Pubblicato da Valentina Morosini Venerdì 11 giugno 2010

Si racconta la storia che i figli sono tutti i uguali, che l’amore dei genitori è il medesimo. In realtà quello con il figlio maschio, per la mamma, è un rapporto unico. I sentimenti sono gli stessi, ci mancherebbe, è il feeling che cambia. Secondo lo psichiatra Massimo Di Giannantonio, docente all’università Gabriele d’Annunzio di Chieti, il maschietto rappresenta la garanzia di un rapporto privilegiato, di esclusività, di possesso ‘senza rischi’, con l’assoluta certezza di non essere mai sostituita. Forse in questa spiegazione già si può capire la gelosia nei confronti della nuora.
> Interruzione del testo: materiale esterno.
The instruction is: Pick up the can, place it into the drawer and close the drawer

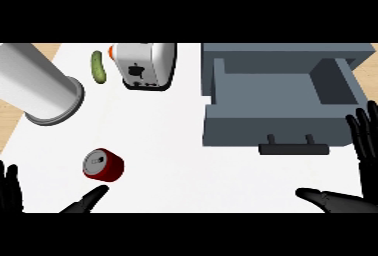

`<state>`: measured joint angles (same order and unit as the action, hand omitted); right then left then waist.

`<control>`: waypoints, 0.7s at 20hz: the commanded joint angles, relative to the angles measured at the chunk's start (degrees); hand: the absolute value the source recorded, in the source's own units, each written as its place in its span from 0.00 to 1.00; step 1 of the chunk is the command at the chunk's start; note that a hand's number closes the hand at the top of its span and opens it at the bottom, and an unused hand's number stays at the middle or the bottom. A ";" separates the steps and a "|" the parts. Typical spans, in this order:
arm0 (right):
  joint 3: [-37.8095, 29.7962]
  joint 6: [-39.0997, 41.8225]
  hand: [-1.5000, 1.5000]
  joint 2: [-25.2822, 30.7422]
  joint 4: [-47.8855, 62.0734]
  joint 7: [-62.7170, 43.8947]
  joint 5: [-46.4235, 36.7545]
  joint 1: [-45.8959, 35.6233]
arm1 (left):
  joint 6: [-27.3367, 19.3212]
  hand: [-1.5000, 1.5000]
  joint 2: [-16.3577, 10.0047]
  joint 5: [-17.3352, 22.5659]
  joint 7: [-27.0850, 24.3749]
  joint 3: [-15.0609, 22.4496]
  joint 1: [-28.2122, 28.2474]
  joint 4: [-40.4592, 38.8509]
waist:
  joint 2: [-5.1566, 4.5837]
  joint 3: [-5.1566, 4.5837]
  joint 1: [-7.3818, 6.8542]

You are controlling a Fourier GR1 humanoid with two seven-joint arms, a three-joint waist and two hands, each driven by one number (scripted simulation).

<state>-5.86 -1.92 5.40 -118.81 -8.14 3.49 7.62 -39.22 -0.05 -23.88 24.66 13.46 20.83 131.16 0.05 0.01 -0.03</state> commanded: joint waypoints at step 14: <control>-1.87 3.62 0.00 -0.74 -2.02 3.02 0.11 3.81 | -13.87 0.00 0.05 12.98 -16.91 4.01 -6.99 -28.01 | -0.04 -0.03 0.23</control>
<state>-8.00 0.37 5.44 -121.98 -8.83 4.47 9.56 -48.61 -0.01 -13.74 11.16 15.66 16.91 110.38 0.06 -0.03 0.11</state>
Non so se vi è mai capitato di parlare con coppie in attesa: lui vuole la femmina e lei il maschio. Anche se ovviamente non c’è nulla di certo che possa dimostrare questa preferenza, ho notato però in molte occasione questa divisione di gusti.
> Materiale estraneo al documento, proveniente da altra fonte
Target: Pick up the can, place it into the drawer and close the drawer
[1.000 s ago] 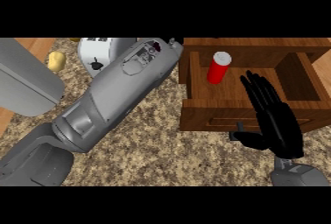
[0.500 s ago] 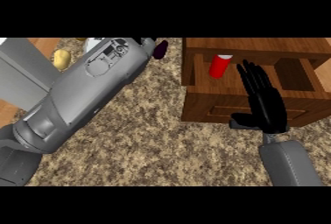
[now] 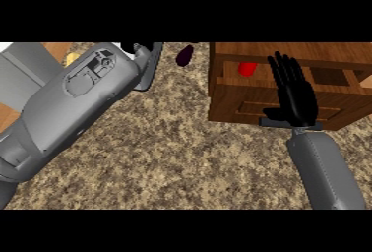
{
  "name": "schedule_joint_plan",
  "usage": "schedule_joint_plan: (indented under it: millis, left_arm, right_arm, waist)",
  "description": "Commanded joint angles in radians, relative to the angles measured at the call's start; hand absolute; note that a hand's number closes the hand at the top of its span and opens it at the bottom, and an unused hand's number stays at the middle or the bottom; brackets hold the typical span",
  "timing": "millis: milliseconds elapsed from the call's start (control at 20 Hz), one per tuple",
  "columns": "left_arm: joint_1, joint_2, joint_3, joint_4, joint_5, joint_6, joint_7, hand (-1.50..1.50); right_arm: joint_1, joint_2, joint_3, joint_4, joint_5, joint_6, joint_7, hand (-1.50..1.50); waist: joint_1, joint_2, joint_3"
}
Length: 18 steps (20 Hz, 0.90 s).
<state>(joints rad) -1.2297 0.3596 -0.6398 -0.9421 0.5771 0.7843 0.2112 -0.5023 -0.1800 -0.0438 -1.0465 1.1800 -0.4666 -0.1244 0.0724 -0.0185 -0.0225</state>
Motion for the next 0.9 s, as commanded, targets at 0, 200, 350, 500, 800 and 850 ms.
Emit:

Di base c’è un problema culturale, che sembra ormai superato, ma che ancora fa parte di noi. L’arrivo di un maschio in casa, nell’Italia contadina, quella dei nonni, era garanzia di benessere economico, di aiuto sul lavoro. Mentre la femmina rappresentava un impegno, anche patrimoniale, per la necessità della dote.

Invece da un punto di vista psicologico, la bambina è una donna che porta via l’amore del padre e quindi del marito. Io non so se questo medico ha davvero ragione, ma che le mamme italiane abbiano una preferenza per i figli maschi e che vengano educati diversamente credo proprio sia vero.